Eleven PD and 20 healthy subjects were asked to perform two transitional tasks from quiet standing to level walking, and to step climbing respectively. All the participants wore two inertial sensors, placed on the trunk (L2-L4) and laterally on the shank. In addition, a validation group composed of healthy subjects and 5 PD patients performed the tasks on two force platforms. Correlation between parameters from wearable sensors and force platforms was evaluated. Temporal parameters and trunk acceleration from PD and healthy subjects were analyzed.

Results

Significant correlation was found for the validation group between temporal parameters extracted from wearable sensors and force platforms and between medio-lateral component of trunk acceleration and correspondent COP displacement. These results support the validity of the method for evaluating APAs prior to both gait initiation and step climbing.
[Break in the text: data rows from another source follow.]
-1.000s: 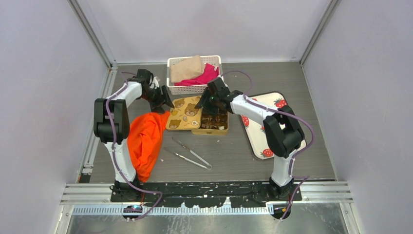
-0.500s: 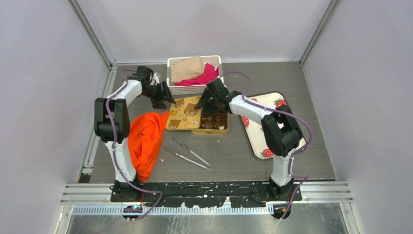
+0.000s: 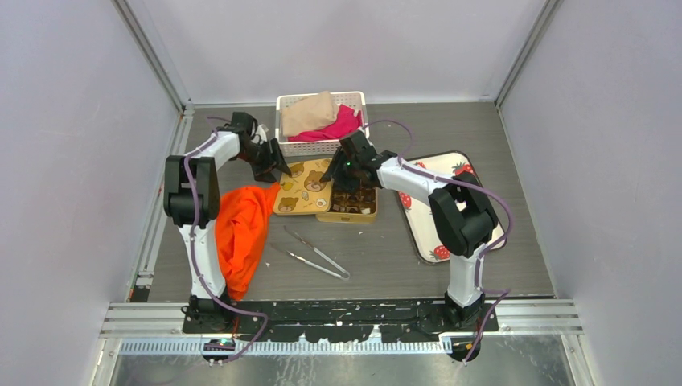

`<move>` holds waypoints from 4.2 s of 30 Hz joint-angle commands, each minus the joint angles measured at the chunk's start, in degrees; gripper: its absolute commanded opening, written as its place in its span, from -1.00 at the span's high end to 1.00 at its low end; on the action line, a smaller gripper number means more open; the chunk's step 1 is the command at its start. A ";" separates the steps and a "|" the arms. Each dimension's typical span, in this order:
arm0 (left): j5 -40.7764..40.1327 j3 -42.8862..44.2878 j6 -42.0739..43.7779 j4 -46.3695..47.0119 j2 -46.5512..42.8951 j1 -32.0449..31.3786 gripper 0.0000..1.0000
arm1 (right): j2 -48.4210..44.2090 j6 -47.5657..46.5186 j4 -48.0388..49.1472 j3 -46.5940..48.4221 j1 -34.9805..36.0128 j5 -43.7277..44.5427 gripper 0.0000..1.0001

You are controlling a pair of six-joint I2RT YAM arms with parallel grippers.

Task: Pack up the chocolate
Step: Pick up the box lid from the center of the board, then close the box lid on the packing box.

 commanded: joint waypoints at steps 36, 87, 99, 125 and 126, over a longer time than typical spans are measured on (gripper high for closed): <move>11.70 0.31 0.79 1.45 1.82 -1.06 -0.18 | -3.81 -0.21 7.31 1.35 0.77 -1.50 0.24; 15.88 -8.84 -2.23 3.24 -16.71 -2.81 -0.29 | -20.77 -0.88 27.90 -16.89 -11.04 -26.15 0.99; 17.41 -9.58 -5.35 8.13 -12.46 -6.34 -0.26 | -17.26 0.63 32.39 -19.24 -13.35 -29.15 0.99; 16.86 -3.24 -5.72 7.40 -5.05 -9.58 0.16 | -12.05 -1.53 31.35 -19.82 -17.21 -35.35 0.99; 16.84 -3.12 -5.70 7.29 -4.86 -9.67 0.17 | -11.96 -1.52 31.27 -19.89 -17.36 -35.45 0.99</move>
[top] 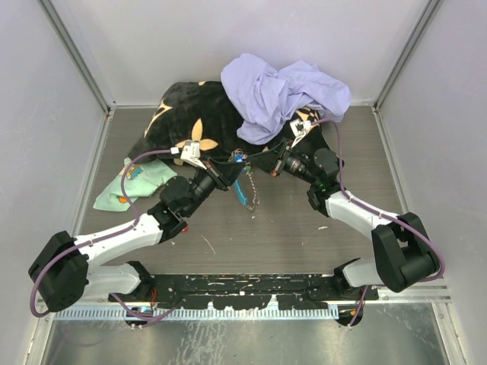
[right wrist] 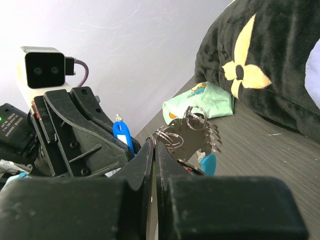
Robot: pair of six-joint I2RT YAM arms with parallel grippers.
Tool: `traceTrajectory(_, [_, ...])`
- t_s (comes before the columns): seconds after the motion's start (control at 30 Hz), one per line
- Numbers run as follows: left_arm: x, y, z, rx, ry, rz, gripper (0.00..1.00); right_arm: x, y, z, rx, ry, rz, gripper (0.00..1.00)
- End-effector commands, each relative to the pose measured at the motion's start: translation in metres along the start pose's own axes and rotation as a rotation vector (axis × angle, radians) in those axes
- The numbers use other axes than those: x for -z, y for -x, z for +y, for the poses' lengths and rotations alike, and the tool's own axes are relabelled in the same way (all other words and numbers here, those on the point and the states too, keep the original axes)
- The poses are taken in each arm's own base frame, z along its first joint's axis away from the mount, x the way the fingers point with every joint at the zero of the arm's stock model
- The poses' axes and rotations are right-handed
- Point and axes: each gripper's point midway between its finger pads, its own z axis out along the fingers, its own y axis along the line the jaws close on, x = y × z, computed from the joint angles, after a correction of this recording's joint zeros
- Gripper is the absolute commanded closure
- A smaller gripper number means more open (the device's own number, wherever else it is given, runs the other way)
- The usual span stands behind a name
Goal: Remove the keys from the keyring
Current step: Remove the key from the keyring.
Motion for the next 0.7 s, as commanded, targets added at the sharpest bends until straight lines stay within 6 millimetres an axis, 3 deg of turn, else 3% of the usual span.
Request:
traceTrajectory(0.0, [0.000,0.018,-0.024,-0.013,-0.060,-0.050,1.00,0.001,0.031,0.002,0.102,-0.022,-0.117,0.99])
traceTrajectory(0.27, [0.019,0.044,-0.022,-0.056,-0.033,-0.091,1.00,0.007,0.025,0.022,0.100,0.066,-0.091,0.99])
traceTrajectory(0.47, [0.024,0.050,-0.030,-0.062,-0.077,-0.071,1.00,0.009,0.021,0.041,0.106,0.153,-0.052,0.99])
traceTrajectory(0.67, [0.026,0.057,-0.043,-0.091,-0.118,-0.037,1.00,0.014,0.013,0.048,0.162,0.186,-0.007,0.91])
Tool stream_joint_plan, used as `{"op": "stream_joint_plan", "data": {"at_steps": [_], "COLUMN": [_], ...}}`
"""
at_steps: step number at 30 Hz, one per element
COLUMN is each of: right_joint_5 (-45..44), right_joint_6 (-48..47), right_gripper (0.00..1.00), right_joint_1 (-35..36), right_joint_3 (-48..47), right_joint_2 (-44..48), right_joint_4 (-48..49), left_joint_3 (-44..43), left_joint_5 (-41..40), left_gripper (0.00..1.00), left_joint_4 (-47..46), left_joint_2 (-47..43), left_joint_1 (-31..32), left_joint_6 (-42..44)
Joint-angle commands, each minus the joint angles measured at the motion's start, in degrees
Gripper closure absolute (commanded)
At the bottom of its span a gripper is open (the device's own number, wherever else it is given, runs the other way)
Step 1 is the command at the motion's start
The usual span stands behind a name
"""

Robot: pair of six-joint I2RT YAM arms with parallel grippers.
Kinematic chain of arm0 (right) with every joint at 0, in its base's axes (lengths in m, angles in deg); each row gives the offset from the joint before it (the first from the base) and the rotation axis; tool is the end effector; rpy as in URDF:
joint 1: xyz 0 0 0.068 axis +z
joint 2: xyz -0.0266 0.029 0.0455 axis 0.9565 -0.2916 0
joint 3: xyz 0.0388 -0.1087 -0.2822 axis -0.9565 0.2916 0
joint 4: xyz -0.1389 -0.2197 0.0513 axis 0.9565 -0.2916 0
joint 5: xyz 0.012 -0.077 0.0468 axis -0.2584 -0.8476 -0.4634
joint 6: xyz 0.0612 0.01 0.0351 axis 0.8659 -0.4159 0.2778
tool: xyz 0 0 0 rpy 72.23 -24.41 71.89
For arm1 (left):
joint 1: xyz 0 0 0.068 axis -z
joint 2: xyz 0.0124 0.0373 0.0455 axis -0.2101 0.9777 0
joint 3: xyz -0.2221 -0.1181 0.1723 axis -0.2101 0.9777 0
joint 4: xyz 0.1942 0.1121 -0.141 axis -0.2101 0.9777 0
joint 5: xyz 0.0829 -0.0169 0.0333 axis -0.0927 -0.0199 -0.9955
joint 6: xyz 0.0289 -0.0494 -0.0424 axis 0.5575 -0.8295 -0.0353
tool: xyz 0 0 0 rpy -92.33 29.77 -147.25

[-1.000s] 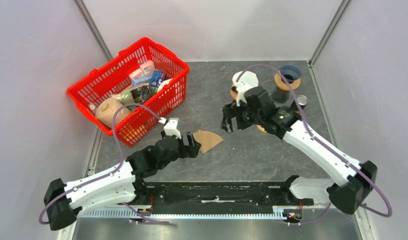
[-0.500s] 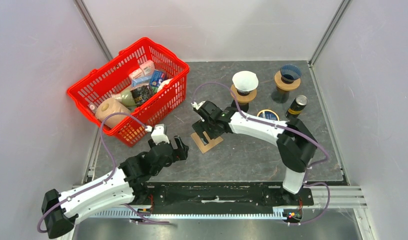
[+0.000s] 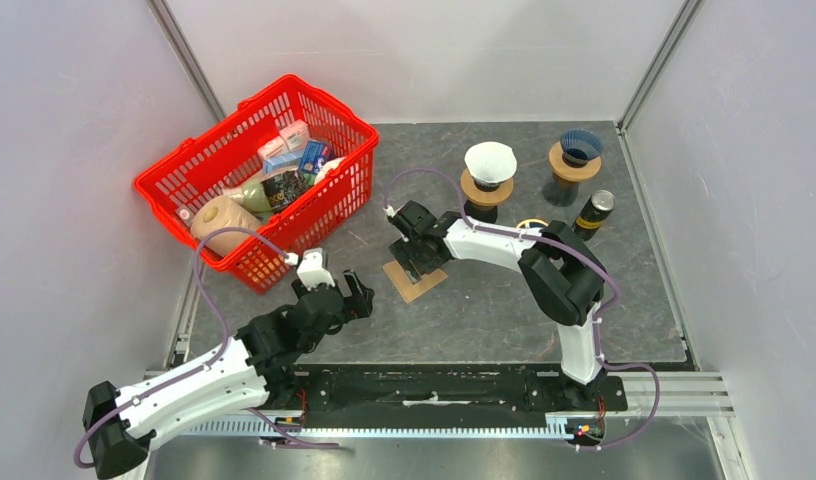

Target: Place the coffee filter in the dripper

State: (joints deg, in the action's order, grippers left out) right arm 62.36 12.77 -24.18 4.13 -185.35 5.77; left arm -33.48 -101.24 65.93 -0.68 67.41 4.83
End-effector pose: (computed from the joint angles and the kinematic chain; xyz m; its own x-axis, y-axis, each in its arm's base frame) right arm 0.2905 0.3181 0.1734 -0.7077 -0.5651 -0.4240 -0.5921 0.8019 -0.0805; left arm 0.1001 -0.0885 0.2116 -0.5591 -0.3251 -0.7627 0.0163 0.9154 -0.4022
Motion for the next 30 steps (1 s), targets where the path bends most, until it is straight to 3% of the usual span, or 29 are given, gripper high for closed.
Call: {"op": "stream_joint_plan", "data": {"at_steps": [1,13,16,25,30], "right_joint_5": [4.1,7.7,7.6,11.7,14.6], "right_joint_6": [1.6,5.8,6.8,11.5,14.4], "right_gripper": [0.26,0.46,0.6,0.78,0.82], "right_joint_1": [-0.8,-1.5,-1.5,-1.5,-1.5], "right_joint_3": [0.2,4.4,4.7,8.0,12.3], "right_joint_2": [-1.4,-1.5,-0.1,10.3,17.8], "right_joint_4": [1.0,0.1,1.3,9.9,16.5], "left_joint_3": [0.1,-0.5,-0.7,-1.3,-0.6], "left_joint_5": [-4.0,-5.5,-5.6,-3.3,1.2], "left_gripper": [0.01,0.01,0.01,0.01,0.0], "left_joint_4": [0.4,2.4,2.1,-1.8,-8.1], "left_joint_2": [-1.3,-4.5,-4.4,-4.3,-5.0], "left_joint_1": [-0.3,-0.3,-0.3,-0.3,-0.3], "left_joint_6": [-2.6,-2.6,-2.3,0.6,3.2]}}
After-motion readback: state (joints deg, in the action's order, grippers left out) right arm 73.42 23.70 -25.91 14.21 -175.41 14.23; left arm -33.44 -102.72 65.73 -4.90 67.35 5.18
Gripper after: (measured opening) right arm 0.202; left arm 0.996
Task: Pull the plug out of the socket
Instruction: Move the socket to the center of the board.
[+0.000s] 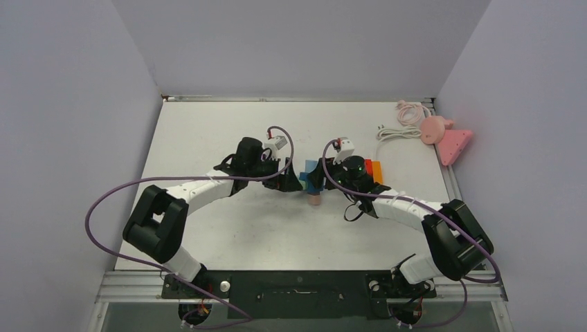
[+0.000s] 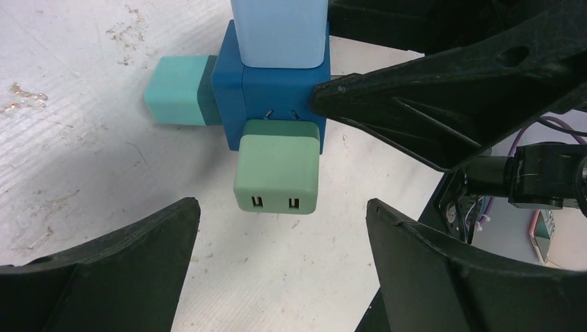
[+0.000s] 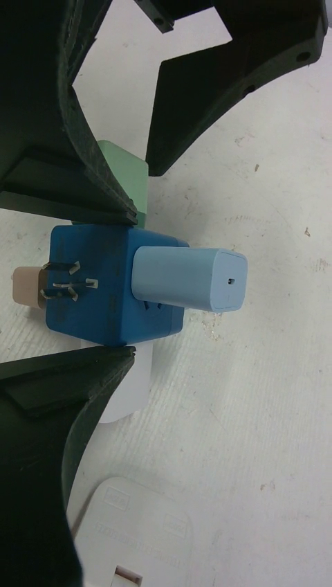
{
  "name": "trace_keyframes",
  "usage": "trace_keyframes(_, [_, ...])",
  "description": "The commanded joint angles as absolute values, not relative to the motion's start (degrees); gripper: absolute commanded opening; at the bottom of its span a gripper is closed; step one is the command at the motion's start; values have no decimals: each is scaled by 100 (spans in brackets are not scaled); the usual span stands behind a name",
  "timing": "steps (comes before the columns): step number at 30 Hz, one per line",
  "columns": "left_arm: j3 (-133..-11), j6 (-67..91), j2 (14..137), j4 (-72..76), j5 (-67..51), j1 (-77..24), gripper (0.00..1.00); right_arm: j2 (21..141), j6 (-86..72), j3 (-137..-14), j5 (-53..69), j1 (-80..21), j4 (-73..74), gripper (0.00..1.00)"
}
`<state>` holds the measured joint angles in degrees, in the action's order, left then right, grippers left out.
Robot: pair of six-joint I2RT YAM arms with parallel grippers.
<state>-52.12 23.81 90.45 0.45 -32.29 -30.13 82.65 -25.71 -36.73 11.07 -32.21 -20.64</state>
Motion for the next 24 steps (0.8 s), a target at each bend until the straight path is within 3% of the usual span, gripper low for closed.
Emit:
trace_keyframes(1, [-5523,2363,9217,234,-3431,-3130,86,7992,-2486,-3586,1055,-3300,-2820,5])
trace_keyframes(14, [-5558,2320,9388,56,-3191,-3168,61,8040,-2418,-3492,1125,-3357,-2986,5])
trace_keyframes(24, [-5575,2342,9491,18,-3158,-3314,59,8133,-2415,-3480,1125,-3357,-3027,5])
Comparison between PD subjects and a subgroup of healthy controls confirms a reduction in PD of the medio-lateral acceleration of the trunk during the imbalance phase in the gait initiation task and shows similar trends during the imbalance and unloading phase of the step climbing task. Interestingly, PD subjects presented difficulties in adapting the medio-lateral amplitude of the imbalance phase to the specific task needs.

Conclusions

Validity of the method was confirmed by the significant correlation between parameters extracted from wearable sensors and force platforms. Sensitivity was proved by the capability to discriminate PD subjects from healthy controls. Our findings support the applicability of the method to subjects of different age. This method could be a possible valid instrument for a better understanding of feed-forward anticipatory strategies.